▶ [Assignment]:
Look for the word "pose" in the material below, then report each line where it occurs.

Dataset content Block Start

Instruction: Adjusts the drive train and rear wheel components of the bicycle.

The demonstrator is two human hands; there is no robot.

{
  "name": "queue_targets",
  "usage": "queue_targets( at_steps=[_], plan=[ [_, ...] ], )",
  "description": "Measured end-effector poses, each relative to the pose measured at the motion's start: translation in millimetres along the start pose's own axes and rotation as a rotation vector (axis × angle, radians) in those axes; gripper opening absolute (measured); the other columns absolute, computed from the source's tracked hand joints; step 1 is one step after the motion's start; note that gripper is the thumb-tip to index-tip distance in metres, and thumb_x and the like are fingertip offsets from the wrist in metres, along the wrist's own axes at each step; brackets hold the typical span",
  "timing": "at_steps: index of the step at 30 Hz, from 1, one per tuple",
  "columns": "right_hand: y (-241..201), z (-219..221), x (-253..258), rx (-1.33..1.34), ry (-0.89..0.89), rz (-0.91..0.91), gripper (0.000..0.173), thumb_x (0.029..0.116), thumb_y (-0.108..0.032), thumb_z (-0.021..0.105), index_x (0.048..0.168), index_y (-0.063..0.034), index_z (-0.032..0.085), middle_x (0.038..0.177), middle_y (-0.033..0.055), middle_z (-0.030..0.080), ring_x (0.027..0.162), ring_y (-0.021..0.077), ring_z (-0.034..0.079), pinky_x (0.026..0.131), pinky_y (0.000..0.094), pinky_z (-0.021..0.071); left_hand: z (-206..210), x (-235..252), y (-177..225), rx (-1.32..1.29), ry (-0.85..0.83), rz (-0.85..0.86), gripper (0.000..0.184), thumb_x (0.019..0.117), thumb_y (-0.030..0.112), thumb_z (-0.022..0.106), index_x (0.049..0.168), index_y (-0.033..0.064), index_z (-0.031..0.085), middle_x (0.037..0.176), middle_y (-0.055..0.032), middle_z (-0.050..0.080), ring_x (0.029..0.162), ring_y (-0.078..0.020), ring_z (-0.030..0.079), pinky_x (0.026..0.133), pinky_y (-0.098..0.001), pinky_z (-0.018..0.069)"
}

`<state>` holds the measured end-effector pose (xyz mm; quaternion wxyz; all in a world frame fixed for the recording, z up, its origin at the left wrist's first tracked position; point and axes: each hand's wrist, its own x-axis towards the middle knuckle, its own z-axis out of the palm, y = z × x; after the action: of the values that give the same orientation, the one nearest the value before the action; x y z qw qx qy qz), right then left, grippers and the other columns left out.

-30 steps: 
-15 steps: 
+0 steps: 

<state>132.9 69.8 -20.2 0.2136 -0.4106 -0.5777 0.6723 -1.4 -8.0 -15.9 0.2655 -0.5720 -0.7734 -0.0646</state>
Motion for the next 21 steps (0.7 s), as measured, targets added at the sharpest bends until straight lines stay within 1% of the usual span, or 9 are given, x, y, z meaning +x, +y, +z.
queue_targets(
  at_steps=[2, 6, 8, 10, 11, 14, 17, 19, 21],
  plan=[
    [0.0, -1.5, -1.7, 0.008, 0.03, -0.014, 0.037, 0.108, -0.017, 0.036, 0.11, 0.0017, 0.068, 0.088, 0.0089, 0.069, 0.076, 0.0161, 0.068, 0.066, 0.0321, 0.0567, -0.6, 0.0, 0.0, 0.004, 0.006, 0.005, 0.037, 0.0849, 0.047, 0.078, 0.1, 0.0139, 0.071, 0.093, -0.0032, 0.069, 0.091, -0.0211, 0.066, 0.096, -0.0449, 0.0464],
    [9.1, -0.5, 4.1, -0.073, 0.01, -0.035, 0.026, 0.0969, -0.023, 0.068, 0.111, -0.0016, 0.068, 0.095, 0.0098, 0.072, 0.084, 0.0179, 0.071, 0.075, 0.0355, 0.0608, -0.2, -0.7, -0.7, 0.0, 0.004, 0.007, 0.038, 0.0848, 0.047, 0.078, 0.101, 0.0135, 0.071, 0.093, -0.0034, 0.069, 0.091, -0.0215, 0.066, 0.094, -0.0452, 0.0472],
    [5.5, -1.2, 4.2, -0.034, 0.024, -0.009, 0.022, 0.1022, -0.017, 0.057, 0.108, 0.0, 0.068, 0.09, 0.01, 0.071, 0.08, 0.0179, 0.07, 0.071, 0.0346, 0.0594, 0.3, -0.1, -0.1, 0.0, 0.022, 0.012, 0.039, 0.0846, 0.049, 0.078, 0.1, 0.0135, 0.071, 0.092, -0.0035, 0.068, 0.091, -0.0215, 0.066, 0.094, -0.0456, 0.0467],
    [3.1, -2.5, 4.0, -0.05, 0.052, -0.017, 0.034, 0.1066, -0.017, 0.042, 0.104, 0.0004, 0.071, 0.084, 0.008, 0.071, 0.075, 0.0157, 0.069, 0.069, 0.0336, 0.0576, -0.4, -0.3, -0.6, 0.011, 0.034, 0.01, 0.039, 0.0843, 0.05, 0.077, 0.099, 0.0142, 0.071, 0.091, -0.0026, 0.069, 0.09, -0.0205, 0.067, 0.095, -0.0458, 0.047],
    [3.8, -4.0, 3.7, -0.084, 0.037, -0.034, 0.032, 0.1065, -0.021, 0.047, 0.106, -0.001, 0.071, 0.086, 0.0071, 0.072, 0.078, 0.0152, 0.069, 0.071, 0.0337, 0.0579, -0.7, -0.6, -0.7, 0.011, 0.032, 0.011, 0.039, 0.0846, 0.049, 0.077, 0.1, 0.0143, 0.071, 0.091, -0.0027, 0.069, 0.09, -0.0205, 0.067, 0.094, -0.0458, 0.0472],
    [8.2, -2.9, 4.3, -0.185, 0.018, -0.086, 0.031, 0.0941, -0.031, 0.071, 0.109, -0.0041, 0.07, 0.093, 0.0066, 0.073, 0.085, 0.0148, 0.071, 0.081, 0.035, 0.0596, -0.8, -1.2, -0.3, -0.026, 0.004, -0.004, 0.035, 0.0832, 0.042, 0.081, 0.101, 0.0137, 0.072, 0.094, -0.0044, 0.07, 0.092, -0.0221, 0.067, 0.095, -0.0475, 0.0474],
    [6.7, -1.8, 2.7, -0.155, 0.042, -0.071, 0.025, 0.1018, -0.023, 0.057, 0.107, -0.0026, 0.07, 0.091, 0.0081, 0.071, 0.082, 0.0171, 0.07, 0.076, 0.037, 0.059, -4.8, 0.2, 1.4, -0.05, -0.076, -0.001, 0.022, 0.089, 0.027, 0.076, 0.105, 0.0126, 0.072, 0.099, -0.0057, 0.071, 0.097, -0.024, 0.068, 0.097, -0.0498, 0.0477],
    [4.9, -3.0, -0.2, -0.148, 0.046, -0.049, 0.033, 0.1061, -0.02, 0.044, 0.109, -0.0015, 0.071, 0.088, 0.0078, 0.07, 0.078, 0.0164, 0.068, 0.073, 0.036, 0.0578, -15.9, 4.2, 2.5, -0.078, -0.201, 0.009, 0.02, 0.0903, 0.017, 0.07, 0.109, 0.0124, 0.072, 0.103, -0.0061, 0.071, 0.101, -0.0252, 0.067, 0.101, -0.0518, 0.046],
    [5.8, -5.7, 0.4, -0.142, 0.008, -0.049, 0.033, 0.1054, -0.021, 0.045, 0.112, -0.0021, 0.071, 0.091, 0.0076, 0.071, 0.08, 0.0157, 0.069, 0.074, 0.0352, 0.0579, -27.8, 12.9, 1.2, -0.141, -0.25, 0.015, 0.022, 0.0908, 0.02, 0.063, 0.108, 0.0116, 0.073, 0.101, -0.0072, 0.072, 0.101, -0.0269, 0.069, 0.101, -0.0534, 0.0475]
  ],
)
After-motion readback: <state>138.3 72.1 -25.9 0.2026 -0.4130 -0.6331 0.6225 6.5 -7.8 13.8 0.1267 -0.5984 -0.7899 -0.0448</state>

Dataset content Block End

▶ [Solution below]:
  "description": "Measured end-effector poses, each relative to the pose measured at the motion's start: translation in millimetres along the start pose's own axes and rotation as a rotation vector (axis × angle, radians) in those axes; gripper opening absolute (measured); the other columns absolute, computed from the source's tracked hand joints; step 1 is one step after the motion's start; note that gripper is the thumb-tip to index-tip distance in metres, and thumb_x and the like are fingertip offsets from the wrist in metres, along the wrist's own axes at each step; brackets hold the typical span",
`<state>` holds the measured end-effector pose (xyz mm; quaternion wxyz; all in a world frame fixed for the recording, z up, its origin at the left wrist's first tracked position; point and axes: each hand's wrist, its own x-axis towards the middle knuckle, its own z-axis out of the palm, y = z × x; after the action: of the values that give the same orientation, the one nearest the value before the action; x y z qw qx qy qz), right then left, grippers and the other columns left out.

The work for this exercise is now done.